We know the most detail about a 13-year-old girl who made it through to official complaint stage. She gave a videotaped description of being alone in a room with three older male teens. She alleged that one raped her while the others stood either side.
She told police she pleaded for her alleged attacker to stop and that he was eventually pulled off her by one of the other boys.
The incident is backed up by a voice report on the boys' Facebook page, broadcast to the nation last week.
The police ruled that the girl's statement didn't pass the evidential threshold. The girl reports that she had to defend her own behaviour.

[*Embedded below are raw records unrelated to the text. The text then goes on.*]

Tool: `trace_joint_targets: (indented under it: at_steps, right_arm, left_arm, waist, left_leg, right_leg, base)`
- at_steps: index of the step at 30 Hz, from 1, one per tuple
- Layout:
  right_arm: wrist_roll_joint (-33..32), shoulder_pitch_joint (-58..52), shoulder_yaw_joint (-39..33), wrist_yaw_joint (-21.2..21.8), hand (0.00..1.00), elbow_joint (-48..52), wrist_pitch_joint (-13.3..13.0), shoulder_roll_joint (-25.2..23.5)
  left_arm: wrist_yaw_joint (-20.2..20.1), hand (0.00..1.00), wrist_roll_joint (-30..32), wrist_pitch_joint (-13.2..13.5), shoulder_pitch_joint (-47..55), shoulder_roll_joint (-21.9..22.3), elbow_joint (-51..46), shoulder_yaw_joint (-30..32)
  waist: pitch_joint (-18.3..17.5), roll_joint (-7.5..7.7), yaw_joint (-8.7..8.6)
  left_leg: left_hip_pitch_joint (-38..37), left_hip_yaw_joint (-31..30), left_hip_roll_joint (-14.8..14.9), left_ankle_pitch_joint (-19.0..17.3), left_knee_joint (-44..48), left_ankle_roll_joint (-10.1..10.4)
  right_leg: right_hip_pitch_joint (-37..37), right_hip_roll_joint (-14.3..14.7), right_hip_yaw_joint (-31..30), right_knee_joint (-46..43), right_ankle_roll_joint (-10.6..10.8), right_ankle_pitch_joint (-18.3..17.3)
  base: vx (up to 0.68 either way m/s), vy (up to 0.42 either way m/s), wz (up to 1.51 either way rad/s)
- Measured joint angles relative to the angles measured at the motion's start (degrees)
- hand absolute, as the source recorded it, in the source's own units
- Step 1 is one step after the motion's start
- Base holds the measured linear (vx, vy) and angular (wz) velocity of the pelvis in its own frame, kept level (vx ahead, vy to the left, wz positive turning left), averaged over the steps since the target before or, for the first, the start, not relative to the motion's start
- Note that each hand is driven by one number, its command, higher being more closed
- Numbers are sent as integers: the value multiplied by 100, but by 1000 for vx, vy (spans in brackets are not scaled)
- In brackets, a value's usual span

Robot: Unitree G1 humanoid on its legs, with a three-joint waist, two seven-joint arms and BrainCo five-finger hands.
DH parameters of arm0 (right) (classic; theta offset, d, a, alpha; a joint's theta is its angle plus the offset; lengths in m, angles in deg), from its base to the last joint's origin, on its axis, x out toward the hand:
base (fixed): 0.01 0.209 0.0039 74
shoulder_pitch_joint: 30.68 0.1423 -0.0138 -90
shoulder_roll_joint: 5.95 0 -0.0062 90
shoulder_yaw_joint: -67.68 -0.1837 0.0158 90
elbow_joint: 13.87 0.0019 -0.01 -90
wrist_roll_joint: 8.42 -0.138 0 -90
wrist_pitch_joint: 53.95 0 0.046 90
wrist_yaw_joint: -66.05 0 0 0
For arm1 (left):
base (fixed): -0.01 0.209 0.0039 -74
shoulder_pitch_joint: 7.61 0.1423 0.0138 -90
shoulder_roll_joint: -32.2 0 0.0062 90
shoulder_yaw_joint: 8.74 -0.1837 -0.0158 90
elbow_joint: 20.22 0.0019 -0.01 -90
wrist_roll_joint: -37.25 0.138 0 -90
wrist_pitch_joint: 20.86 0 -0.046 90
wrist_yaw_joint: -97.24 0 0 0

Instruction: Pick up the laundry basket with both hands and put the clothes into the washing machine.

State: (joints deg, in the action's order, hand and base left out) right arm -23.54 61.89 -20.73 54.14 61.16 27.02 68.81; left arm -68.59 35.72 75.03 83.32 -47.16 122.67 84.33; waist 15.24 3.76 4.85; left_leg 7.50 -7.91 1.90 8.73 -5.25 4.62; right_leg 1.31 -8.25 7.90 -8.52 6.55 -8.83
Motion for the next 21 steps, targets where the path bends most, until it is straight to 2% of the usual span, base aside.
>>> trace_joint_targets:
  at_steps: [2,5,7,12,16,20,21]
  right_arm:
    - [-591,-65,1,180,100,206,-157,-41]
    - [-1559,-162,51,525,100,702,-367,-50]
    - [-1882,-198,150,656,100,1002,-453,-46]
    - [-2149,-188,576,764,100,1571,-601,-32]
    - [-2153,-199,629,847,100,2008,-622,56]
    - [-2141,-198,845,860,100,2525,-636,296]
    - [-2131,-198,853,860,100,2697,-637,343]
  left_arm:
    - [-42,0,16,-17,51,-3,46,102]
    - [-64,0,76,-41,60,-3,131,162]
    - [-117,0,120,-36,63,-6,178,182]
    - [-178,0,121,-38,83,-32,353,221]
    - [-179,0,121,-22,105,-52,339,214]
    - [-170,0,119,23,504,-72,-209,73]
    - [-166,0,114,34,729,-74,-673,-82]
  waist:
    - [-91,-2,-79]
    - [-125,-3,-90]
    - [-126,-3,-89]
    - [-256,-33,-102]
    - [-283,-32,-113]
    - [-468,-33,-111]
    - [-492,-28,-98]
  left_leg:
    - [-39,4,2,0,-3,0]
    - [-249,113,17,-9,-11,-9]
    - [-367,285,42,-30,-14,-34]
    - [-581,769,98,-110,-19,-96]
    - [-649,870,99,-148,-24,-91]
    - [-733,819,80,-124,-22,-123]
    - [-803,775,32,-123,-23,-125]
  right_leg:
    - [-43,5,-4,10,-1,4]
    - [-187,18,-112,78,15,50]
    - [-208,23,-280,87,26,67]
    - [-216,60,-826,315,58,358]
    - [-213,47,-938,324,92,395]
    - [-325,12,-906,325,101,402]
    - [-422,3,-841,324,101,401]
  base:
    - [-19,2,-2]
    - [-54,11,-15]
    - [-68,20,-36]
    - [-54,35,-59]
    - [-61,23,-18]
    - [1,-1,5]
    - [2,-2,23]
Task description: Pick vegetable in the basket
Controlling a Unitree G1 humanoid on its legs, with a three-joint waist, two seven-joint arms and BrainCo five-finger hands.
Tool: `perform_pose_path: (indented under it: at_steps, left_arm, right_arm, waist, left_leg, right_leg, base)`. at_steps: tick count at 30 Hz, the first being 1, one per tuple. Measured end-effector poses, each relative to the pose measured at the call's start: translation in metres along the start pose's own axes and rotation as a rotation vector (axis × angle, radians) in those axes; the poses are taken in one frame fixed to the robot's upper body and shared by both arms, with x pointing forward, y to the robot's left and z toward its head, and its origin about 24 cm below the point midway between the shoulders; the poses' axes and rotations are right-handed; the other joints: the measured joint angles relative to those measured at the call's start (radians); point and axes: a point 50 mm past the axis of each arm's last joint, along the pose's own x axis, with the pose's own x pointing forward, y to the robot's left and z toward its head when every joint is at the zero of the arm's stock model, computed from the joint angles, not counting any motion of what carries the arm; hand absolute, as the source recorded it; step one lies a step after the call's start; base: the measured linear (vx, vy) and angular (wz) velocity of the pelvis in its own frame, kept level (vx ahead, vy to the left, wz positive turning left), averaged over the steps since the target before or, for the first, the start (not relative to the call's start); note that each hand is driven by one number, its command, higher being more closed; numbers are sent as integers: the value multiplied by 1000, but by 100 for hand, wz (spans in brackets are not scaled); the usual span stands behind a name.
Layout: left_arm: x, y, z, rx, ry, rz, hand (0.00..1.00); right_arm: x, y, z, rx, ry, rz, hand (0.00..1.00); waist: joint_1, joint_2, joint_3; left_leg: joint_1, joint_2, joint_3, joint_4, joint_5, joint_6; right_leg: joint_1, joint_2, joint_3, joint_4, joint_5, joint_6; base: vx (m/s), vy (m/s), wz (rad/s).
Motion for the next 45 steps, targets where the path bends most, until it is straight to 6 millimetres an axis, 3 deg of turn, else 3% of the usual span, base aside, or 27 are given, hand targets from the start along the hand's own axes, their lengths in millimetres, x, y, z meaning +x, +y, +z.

Police Commissioner Peter Marshall declared that while he hasn't watched the videotaped interview he is confident that the questioning was thoroughly professional.
As public outrage increased, officers revisited the girl asking her to repeat her allegation. They were turned away by the girl's mum.
Police didn't seek statements from the boys identified in the girl's initial complaint in 2011.
Their official stand is that without the girls being "brave", police are powerless to act.
The Prime Minister, the Police Minister and the police hierarchy have repeated this fiction, also sheeting it home to the girls to fix it.
This is an unacceptable burden to be placed on alleged victims; that they tidy up what has become a scandal in New Zealand, one that is attracting international headlines.
At the same time police have given safety advice to several young men while they are "actively working" to build a case against them.
One key figure, Joseph Parker, has left town. Before leaving, he went to the police, accompanied by his stepfather, and made a statement that seems to have passed the evidential threshold.
An intermediary of Joseph Parker's family gave the Herald on Sunday details that sound familiar: that Parker had pulled another boy off a 13-year-old-girl when the sex "had gone too far".
That information could have been gleaned by police two years ago, maybe preventing more girls being added to the Facebook bragging.
There has never been a time in our history when there has been such public outrage over rape allegations, and support for our nation's girls and women.
Teenage girls are petitioning the Prime Minister for justice for the alleged victims.
John Key initially said that the boys had to grow up; as if the Roast Busters are an older version of the Terrible Twos - a phase that will pass.
Police Commissioner Marshall tells New Zealanders to get some perspective. Justice Minister Judith Collins has scribbled what amounts to a fashion piece on girls' skirts.
This still leaves the onus for crime-solving with a still unknown number of teenage girls in Auckland.
Fail. Girls don't attack themselves. Bringing their attackers to task is the responsibility of official grown-ups.
When that doesn't happen as it should, someone in authority has to pay the price.
This is a crucial time for our country. No accountability could take us to a flashpoint.